Wir gingen unser Eis essen – und sahen auf dem Rückweg den Vorplatz des Präsidentenschlosses mit Autos zugeparkt. Das erste fuhr vor, Bellevues Tür öffnete sich, der frische Zweitwahlgangskanzler trat heraus und stieg ein. In den folgenden Minuten stand ich und betrachtete eine Menge abfahrender Pkws, die von den Kindern hinsichtlich Marken, Ausstattungsmerkmalen und Preis kommentiert wurden. Ich selbst kenne bei Autos ja nur drei Kategorien: klein, groß und alberne Gebilde, bei denen ich immer denke, jemand hätte mit einer Luftpumpe ein normales Auto comicmäßig in Größe und Dicke verzerrt. Die vorbeidefilierenden Fahrzeuge waren alle groß und kosten um die hunderttausend Euro. Nacheinander bogen sie Richtung Bundestag ab.
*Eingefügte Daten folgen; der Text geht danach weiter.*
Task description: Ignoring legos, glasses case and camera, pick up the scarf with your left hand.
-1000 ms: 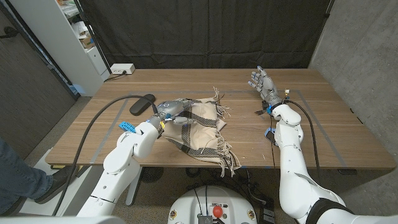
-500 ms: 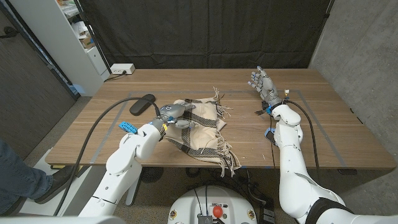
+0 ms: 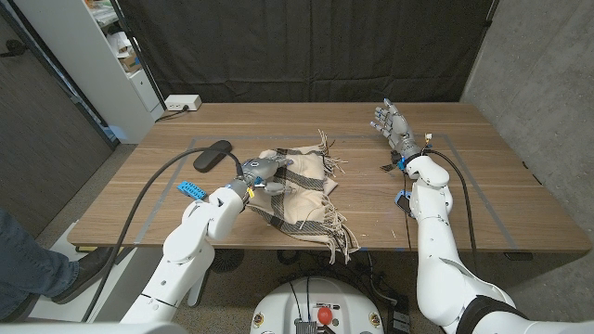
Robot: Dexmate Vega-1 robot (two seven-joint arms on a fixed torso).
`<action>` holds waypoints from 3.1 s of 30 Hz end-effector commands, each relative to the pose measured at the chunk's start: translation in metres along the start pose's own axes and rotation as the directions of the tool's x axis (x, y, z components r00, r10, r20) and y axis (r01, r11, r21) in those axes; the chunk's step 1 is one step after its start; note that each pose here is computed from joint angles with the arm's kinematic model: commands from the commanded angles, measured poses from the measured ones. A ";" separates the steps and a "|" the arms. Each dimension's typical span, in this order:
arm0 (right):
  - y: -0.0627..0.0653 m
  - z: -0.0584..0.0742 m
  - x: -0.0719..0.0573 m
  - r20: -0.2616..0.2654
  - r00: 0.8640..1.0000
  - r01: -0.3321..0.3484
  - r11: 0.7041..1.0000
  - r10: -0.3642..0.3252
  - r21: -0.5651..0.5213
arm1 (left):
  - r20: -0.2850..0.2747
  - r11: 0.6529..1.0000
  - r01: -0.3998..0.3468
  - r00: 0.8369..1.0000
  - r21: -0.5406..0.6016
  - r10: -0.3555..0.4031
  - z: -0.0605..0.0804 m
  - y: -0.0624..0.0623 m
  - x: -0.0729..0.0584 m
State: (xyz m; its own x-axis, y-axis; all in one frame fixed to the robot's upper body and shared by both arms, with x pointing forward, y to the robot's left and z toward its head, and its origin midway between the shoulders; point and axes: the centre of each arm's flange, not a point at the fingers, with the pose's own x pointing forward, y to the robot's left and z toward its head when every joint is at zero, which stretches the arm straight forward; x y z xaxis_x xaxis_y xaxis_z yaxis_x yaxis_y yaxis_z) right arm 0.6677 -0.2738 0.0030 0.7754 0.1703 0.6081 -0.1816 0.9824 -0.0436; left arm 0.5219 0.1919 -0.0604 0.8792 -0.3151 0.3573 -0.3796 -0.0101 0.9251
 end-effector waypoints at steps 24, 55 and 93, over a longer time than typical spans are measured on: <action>-0.001 -0.008 0.000 -0.013 1.000 -0.007 1.000 0.007 0.007 | -0.041 0.996 0.067 0.997 0.060 -0.064 0.011 -0.024 0.006; -0.005 -0.013 0.000 -0.024 1.000 -0.002 1.000 0.002 0.011 | -0.120 0.982 0.153 0.983 0.113 -0.139 0.022 -0.039 0.016; -0.007 -0.015 -0.006 -0.026 1.000 0.007 1.000 -0.007 0.016 | -0.128 0.990 0.142 0.982 0.012 -0.140 0.028 -0.042 0.021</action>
State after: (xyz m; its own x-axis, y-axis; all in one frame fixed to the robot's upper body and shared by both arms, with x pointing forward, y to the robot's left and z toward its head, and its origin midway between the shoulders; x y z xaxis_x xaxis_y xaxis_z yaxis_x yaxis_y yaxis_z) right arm 0.6764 -0.2785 -0.0110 0.7914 0.1697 0.5872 -0.1898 0.9814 -0.0279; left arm 0.5462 0.1604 -0.0935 0.9488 -0.1868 0.2547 -0.2799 -0.1238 0.9520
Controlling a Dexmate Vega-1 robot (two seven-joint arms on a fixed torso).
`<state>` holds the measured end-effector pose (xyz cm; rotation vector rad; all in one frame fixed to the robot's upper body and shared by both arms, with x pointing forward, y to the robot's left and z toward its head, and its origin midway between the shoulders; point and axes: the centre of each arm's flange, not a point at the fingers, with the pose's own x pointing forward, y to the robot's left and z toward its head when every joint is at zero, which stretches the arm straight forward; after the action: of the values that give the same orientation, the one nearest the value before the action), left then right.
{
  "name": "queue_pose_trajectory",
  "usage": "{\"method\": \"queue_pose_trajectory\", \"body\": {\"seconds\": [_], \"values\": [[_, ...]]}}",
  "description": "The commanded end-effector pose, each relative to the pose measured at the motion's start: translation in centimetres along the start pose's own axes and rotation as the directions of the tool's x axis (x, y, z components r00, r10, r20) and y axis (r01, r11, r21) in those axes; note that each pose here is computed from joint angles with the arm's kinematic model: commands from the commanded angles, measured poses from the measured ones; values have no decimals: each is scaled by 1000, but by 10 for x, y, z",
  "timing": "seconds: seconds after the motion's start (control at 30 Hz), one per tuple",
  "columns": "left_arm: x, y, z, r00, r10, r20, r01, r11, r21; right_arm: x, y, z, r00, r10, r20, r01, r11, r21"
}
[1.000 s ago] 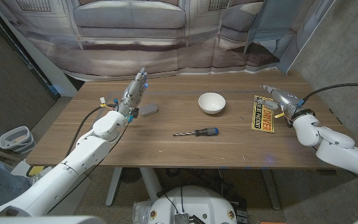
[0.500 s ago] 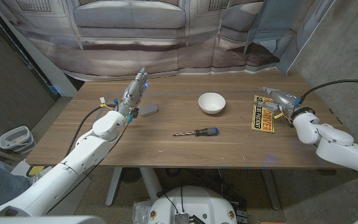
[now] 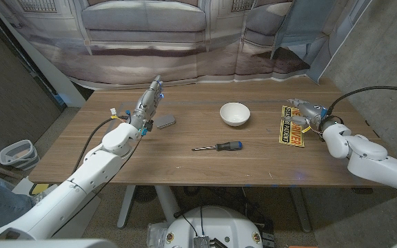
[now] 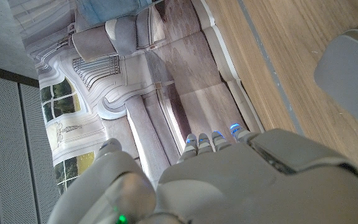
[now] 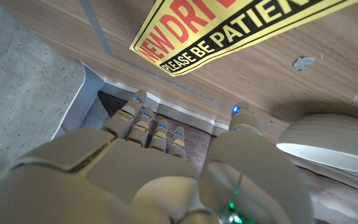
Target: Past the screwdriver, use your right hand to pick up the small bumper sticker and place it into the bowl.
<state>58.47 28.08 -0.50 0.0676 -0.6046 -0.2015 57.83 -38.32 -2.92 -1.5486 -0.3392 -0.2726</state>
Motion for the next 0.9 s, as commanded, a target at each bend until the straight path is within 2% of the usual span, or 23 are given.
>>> {"method": "queue_pose_trajectory", "body": {"seconds": [0.03,0.37,0.53,0.9], "values": [[3,0,2,1000,-2,8,2,1000,-4,4,6,-1,997,72,-39,-73,997,-39],[3,1,0,1000,1,2,-1,1000,-5,8,6,-1,992,116,-52,-120,990,-69],[4,1,-1,1000,2,4,-2,1000,-10,12,7,1,983,172,-68,-178,978,-109],[4,2,-3,1000,-1,-2,1,1000,-7,12,8,2,978,195,-81,-203,972,-114]]}}
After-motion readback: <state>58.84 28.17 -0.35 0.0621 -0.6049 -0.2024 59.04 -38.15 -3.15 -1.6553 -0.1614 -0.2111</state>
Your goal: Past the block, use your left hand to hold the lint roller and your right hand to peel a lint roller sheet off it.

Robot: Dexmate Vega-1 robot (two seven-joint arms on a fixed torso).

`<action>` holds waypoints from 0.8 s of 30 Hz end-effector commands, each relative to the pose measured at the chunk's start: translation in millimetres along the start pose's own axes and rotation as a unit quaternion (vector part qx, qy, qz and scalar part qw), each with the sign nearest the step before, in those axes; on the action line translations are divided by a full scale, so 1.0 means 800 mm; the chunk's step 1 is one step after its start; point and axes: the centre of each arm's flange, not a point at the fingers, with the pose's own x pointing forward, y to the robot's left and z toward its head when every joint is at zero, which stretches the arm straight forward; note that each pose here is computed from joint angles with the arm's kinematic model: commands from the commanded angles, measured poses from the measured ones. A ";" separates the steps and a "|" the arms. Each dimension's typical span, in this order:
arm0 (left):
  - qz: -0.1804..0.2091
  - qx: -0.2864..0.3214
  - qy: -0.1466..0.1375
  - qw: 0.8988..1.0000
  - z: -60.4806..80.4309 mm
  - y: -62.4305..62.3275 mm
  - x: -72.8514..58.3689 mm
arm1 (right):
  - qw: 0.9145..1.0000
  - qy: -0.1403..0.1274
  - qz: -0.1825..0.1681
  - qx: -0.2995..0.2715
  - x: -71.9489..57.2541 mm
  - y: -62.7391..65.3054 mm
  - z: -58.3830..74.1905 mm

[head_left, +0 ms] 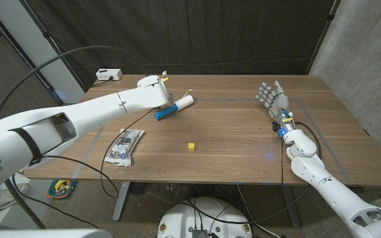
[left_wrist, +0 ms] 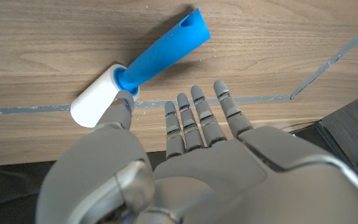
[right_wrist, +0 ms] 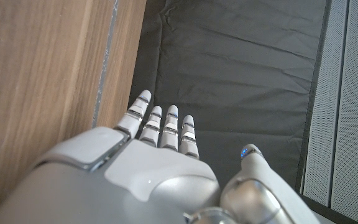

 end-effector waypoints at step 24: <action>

Ein wahrhaft historischer Moment. Bundestag und Schloss Bellevue liegen nur 1,6 Kilometer auseinander. Fahrstrecke, nicht Luftlinie. Und wir sahen mit eigenen Augen, wie die knapp zwanzig Menschen, die in den kommenden Jahren politische Entscheidungen in Deutschland umsetzen werden, bei leichtem Sonnenschein und Frühlingstemperaturen gleichzeitig und doch einzeln unterwegs waren: 1,6 Kilometer hin, Urkunde bekommen, 1,6 Kilometer zurück. Jetzt können wir bezeugen, dass diese Crème de la Exekutive bei allem versammelten Sachverstand und trockener Analyse nicht auf die wirtschaftliche Idee gekommen ist, einfach einen Bus zu nehmen. Oder zumindest Fahrgemeinschaften zu bilden. Oder mit dem Fahrrad zu kommen.

Letztes Mal klemmte mit Cem Özdemir zumindest ein Minister seine Ernennungsurkunde auf den Gepäckträger. Und bewies damit, dass die Strecke auch aus eigener Kraft, in eigener Leistung bewältigbar ist. Die derzeitigen Kabinettsmitglieder brauchten für diesen höhenmeterlosen Biobike-Weg nicht nur jeweils ein Auto im Wert zweier durchschnittlicher deutscher Bruttojahresverdienste, sondern sogar einen Fahrer! Um anschließend zu einer ersten Sitzung zusammenzukommen und den Radverkehrsbeauftragten abzuschaffen. Radverkehr ist jetzt Chefsache.

Ich sehe da Challenge-Potenzial. König Abdullah aus Saudi-Arabien ist zum Beispiel mal die 90 Meter vom Adlon zum Brandenburger Tor mit dem Auto gefahren. Er hat damit bewiesen, dass es keinen Weg gibt, der zu kurz wäre, um nicht im eigenen Auto zurückgelegt zu werden. An der Bellevue-Ausfahrt musste der Kanzler übrigens stoppen: Eine Frau mit Kind im Lastenrad pedalierte auf dem Radweg vorbei. Vielleicht fliegt Merz das nächste Mal besser per Heli ins Bellevue.